Anton Staykov's Blog: December 2007

Thursday, December 20, 2007

SQL, Joins, Unions and more .. continued II

Last night I decided to let MySQL think about that query ... It seemed to have completed calculations in the morning. Not surprisingly it has returned the very same data like did the MS SQL - The multiplication of the results. But it has taken 6604156 milliseconds (~6604 seconds) to obtain the result. The same result that MS SQL EXPRESS returned in 274709 milliseconds (~275 seconds).

No further comments.
Case closed.

Wednesday, December 19, 2007

SQL, Joins, Unions and more .. continued

Hi again.

Today I made a test - transferred the data into MS SQL Server 2005 Express SP 2.0.

Guess What ? :)

The situation is almost the same ! Wondering why the result was messed, the execution time was arround '274709' - I guess this is the "ms" - "duration" column in the MS SQL Server Profiler. Which is arround 5 minutes.
The mess I am talking about is the following:
The situation is that in of the tables I have about 120k records, which should be displayed, on the other one I have about 5k records. Insted of showing "120000" for "di_count", and "5000" for "ei_count", in the result I got '594163480' (which is the number of rows in one of the left joined tables multiplied by the number of rows in the other one) for each of them - the same figure for the two columns. What is that ?

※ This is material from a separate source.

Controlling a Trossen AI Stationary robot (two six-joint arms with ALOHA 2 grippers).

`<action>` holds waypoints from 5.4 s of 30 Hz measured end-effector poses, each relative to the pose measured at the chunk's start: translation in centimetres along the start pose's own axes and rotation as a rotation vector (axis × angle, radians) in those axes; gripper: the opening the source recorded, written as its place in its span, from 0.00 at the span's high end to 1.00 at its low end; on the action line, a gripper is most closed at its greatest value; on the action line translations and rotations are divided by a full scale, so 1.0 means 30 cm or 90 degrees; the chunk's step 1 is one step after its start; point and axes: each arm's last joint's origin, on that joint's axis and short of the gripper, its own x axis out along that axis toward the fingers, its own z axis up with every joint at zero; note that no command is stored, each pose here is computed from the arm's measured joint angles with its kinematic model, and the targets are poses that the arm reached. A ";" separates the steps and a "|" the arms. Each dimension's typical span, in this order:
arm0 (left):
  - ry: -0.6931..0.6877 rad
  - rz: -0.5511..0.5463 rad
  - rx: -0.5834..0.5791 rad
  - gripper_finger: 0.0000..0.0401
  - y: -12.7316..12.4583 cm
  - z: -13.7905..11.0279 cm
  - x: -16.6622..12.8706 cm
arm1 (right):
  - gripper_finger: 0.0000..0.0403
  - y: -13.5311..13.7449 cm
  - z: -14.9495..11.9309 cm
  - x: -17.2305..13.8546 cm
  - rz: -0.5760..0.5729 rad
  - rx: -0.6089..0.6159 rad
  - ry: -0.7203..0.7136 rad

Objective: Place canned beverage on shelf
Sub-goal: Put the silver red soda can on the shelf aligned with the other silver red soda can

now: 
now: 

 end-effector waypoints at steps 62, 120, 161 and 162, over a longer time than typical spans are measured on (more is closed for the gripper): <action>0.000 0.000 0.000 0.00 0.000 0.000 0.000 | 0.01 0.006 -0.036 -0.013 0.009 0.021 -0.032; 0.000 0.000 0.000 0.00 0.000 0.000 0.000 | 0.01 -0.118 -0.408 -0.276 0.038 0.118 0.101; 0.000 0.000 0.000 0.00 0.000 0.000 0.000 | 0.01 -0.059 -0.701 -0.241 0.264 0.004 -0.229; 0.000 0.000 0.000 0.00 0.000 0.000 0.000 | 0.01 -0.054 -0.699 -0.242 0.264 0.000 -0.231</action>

I just want to make a select from one table, than join second table, then join third table to the FIRST one, then join the last table AGAIN to THE FIRST one. Why is it joining the result alltogether?

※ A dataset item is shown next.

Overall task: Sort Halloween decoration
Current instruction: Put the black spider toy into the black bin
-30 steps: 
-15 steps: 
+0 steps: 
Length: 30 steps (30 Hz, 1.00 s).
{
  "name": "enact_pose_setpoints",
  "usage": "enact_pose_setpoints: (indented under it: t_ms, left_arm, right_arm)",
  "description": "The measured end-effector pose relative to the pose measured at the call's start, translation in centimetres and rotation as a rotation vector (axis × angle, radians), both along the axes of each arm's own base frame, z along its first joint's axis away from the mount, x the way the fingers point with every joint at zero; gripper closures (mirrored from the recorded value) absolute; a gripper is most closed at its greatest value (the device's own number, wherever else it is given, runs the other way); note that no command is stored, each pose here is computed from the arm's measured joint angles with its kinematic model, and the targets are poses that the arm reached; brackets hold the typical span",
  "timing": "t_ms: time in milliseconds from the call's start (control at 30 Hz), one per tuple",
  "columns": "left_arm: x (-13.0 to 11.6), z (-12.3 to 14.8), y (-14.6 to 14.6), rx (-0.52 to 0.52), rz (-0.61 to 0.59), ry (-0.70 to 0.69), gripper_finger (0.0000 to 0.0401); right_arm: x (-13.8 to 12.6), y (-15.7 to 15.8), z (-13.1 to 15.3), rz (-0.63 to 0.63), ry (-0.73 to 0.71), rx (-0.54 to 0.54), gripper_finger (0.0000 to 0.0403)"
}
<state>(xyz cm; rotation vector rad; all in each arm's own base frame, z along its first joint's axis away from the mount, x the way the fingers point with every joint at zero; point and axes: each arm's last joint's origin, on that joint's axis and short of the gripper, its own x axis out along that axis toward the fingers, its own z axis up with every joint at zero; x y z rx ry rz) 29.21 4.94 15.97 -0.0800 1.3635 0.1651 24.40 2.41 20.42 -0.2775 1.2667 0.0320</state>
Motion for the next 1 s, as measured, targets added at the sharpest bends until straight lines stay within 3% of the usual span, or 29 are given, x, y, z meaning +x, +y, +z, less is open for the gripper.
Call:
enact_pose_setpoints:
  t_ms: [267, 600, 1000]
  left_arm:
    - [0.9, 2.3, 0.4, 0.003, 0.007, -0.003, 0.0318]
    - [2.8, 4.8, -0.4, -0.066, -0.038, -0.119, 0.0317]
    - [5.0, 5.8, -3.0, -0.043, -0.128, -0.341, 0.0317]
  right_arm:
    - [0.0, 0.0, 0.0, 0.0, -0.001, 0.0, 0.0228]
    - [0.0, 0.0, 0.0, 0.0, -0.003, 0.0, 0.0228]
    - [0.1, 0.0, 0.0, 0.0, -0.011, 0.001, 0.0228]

Anyway .. using UNION, VIEW and work with the VIEW solves the problem, but I was just wondering why this happens ...

I j ust can't help showing you these two screens:

For the MSSQL Profiler:

And for the MySQL (note: the execution is still not finished!):

I have no comment!

Tuesday, December 18, 2007

SQL, Joins, Unions and more

Ok, this is will be about MySQL once again.

I had that problem. Let's assume we have 3 tables:
1. smetki
2. di_invoices
3. dk_invoices
4. ei_invoices
Each of the XX_invoices has a "foreign_key" to PK of "smetki". I am using MyISAM.
If I perform the following 3 queries separately:
---------------------------------------------------------
select
s.smetka_id, s.created_on,
count(di.invoice_id) as di_count
from
smetki as s
left outer join di_invoices as di on (s.smetka_id = di.smetka_id)
where
s.created_on between '2007-12-10' and '2007-12-15'
group by
s.smetka_id
-----------------------------------------------------------
select
s.smetka_id, s.created_on,
count(dk.invoice_id) as dk_count
from
smetki as s
left outer join dk_invoices as dk on (s.smetka_id = dk.smetka_id)
where
s.created_on between '2007-12-10' and '2007-12-15'
group by
s.smetka_id
------------------------------------------------------------
select
s.smetka_id, s.created_on,
count(ei.invoice_id) as ei_count
from
smetki as s
left outer join ei_invoices as ei on (s.smetka_id = ei.smetki_id)
where
s.created_on between '2007-12-10' and '2007-12-15'
group by
s.smetka_id
------------------------------------------------------------
I have no problem, I have proper indexes and I got the results for less then 200 ms from each query.
But I need the 3 results into 1 single resultset so I decided to make a join like that:
select
s.smetka_id, s.created_on,
count(di.invoice_id) as di_count,
count(dk.invoice_id) as dk_count,
count(ei.invoice_id) as ei_count
from
smetki as s
left outer join di_invoices as di on (s.smetka_id = di.smetka_id)
left outer join dk_cor_invoices as dk on (s.smetka_id = dk.smetka_id)
left outer join ei_invoices as ei on (s.smetka_id = ei.smetki_id)
where
s.created_on between '2007-12-10' and '2007-12-15'
group by
s.smetka_id
Now I have query which executes more than 15 minutes !! I couldn't wait to the end and killed it. There must be something wrong somewhere?
I sould notice that for the given period there are only 6 rows in the "smetki" table, and different number of rows in each xx_invoices table that correspond to the whole resultset from "smetki". I have to mention that there is one intersection between two of the XX_invoices tables where there are about 120k rows for one "smetka_id", and for the same "smetka_id" there are about 5k rows in the other.
Also - there are no other queries running by the time of measuring the performance.

What could be the solution. A friend of mines helped me. Make a UNION he said. So I did it like that:

(select
s.smetka_id, s.created_on,
count(di.invoice_id) as di_count, 0 as dk_count, 0 as ei_count
from
smetki as s
left outer join di_invoices as di on (s.smetka_id = di.smetka_id)
where
s.created_on between '2007-12-10' and '2007-12-15'
group by
s.smetka_id)
UNION
(select
s.smetka_id, s.created_on,
0 as di_count, count(dk.invoice_id) as dk_count, 0 as ei_count
from
smetki as s
left outer join dk_invoices as dk on (s.smetka_id = dk.smetka_id)
where
s.created_on between '2007-12-10' and '2007-12-15'
group by
s.smetka_id)
UNION
(select
s.smetka_id, s.created_on, 0 as di_count, 0 as ei_count,
count(ei.invoice_id) as ei_count
from
smetki as s
left outer join ei_invoices as ei on (s.smetka_id = ei.smetki_id)
where
s.created_on between '2007-12-10' and '2007-12-15'
group by
s.smetka_id )